Władze OGC Nice postanowiły rozwiązać kontrakt z Lamine Diabym-Fadigą z powodu kradzieży zegarka Kaspera Dolberga. 

Kilka tygodni temu w szatni francuskiego klubu doszło do nieprzyjemnego zdarzenia. Po zakończonym treningu Kasper Dolberg zorientował się, że w jego rzeczach brakuje wartego 70 tysięcy euro zegarka. Sprawa była o tyle ciekawa, że piłkarze Nicei mają w szatni swoje prywatne sejfy, a dostęp do niej ma bardzo wąska grupa osób. Ponadto cały teren jest monitorowany. 

Duńczyk od razu zgłosił kradzież na policję. Kiedy cała sprawa została nagłośniona, winowajca postanowił  dobrowolnie się przyznać. Okazało się, że sprawcą był 18-letni piłkarz, Lamine Diaby-Fadiga

W związku z tym wydarzeniem władze OGC Nice postanowiły rozwiązać kontrakt z młodym Francuzem, o czym poinformowano w oficjalnym oświadczeniu. 

„Poza wszystkimi względami finansowymi i sportowymi klub nie może pozwolić sobie na takie zachowanie i zignorowanie przewinienia. Chodzi o wiarygodność i zaufanie, które jednoczy pracowników i wszystkich członków czerwono-czarnej rodziny” 

Oświadczenie w tej sprawie wydał również Diaby-Fadiga. 

„Chciałbym przede wszystkim przeprosić kibiców Nicei. Wielu z nich wspierało mnie i okazywało życzliwość, odkąd zadebiutowałem w pierwszej drużynie. Ich reakcje wyrażają rozczarowanie, jakie odczuwają wobec mnie. Jestem winien im wyjaśnienie, że z dumą nosiłem koszulkę ulubionego klubu z dzieciństwa”

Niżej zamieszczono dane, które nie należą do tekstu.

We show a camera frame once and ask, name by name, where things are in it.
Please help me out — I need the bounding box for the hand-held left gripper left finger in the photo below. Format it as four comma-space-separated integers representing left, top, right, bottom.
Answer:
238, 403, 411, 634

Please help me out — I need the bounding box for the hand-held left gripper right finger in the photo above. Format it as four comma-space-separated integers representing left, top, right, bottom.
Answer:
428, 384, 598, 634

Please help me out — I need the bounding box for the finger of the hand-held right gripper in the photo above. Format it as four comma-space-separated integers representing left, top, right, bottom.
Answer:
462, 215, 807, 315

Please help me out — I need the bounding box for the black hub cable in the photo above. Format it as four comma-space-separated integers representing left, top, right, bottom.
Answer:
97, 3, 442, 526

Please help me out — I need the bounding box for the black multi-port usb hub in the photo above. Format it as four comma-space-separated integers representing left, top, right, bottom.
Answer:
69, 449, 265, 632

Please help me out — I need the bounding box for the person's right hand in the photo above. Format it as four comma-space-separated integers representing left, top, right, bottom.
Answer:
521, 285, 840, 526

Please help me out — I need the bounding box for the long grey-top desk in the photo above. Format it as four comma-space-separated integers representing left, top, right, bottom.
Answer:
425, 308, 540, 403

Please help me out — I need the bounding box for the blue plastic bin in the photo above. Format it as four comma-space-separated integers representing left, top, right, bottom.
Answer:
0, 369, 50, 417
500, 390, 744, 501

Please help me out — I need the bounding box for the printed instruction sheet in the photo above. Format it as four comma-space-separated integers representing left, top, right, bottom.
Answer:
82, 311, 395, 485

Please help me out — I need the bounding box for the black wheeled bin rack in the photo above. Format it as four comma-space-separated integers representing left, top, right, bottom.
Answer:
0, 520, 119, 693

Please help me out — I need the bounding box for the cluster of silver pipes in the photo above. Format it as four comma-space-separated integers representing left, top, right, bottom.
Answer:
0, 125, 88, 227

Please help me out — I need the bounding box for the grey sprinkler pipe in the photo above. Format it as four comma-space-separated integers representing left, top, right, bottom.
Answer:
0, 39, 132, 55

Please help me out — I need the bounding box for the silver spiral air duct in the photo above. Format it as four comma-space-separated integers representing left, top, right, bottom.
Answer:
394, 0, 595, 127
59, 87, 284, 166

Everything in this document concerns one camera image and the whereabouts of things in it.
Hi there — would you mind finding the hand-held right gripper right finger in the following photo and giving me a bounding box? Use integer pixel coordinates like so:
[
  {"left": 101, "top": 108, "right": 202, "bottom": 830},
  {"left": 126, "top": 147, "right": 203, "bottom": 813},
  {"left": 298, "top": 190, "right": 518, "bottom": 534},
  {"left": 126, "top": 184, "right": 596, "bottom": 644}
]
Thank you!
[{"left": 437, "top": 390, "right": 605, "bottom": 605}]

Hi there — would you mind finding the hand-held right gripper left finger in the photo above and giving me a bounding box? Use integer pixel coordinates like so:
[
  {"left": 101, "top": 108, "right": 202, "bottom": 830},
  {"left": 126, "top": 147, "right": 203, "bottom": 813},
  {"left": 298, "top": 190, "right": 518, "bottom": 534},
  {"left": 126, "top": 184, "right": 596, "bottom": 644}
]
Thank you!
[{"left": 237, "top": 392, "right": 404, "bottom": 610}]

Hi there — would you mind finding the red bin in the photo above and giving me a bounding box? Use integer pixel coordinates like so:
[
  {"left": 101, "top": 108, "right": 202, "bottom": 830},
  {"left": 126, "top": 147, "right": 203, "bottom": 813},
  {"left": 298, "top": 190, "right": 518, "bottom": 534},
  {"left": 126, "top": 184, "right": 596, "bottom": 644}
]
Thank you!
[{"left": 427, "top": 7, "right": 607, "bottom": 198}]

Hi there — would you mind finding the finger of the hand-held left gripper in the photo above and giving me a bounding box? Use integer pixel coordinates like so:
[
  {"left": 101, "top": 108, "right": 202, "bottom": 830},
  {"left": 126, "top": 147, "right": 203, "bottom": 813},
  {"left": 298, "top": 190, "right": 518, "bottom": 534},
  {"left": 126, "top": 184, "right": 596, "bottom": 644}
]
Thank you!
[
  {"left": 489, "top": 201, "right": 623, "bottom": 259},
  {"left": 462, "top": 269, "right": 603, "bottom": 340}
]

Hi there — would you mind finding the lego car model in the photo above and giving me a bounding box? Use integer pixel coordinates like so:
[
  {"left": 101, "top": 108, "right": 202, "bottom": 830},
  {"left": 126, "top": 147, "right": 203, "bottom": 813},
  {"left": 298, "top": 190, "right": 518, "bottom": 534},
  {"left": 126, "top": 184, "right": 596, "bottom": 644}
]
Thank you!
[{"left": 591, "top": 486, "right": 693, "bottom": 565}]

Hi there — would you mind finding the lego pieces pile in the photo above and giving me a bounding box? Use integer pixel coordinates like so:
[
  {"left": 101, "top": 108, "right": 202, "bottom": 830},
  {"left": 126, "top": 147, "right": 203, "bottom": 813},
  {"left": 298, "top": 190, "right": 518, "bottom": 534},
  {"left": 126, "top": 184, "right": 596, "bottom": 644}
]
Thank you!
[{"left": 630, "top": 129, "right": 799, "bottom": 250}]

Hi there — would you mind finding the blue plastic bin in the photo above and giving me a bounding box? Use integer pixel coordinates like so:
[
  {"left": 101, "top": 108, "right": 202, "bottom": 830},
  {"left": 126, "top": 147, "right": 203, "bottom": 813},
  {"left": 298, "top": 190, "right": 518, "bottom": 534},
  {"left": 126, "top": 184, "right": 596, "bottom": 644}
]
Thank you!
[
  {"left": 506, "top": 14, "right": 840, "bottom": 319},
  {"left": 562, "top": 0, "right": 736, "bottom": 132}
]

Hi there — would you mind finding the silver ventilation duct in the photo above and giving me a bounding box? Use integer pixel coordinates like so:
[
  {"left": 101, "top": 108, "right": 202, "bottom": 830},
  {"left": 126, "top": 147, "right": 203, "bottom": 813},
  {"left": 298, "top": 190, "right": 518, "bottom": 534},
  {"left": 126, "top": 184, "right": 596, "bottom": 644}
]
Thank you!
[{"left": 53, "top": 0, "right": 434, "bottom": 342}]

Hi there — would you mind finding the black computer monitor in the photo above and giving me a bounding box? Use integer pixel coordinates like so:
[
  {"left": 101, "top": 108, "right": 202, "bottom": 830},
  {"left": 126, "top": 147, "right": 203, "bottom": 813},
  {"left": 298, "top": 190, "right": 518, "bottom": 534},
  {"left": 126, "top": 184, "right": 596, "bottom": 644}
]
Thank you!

Francuz postanowił również wytłumaczyć, dlaczego okradł kolegę z drużyny.

„Niestety byłem kontuzjowany przez kilka miesięcy, a mój powrót do gry opóźnił się po czerwonej kartce, którą otrzymałem w drużynie do lat 19. Wpłynęło to na mnie psychicznie, a moja trudna sytuacja wyraźnie kontrastowała z sukcesem i aurą Kaspera Dolberga. Zamiast próbować walczyć z nim o pozycję zareagowałem bardzo głupio. Zrobiłem to bez wyraźnego powodu, może byłem trochę zazdrosny… Nie chciałem nic zyskać, moje działania wynikały z rozczarowania, frustracji i poczucia dyskredytacji. Przeprosiłem Kaspera, trenera i władze klubu. Wziąłem również odpowiedzialność finansową za to, co zrobiłem. Życzę Dolbergowi wielu sukcesów. Sam opuszczam klub, w którym zawsze chciałem grać. To dla mnie największa kara”

Co ciekawe, 18-latek znalazł już nowego pracodawcę. Diaby-Fadiga przeszedł za darmo do drugoligowego Paris FC. „PFC” po dziewięciu kolejkach Ligue 2 zajmuje obecnie ostatnie miejsce w tabeli z zaledwie dwoma zdobytymi punktami.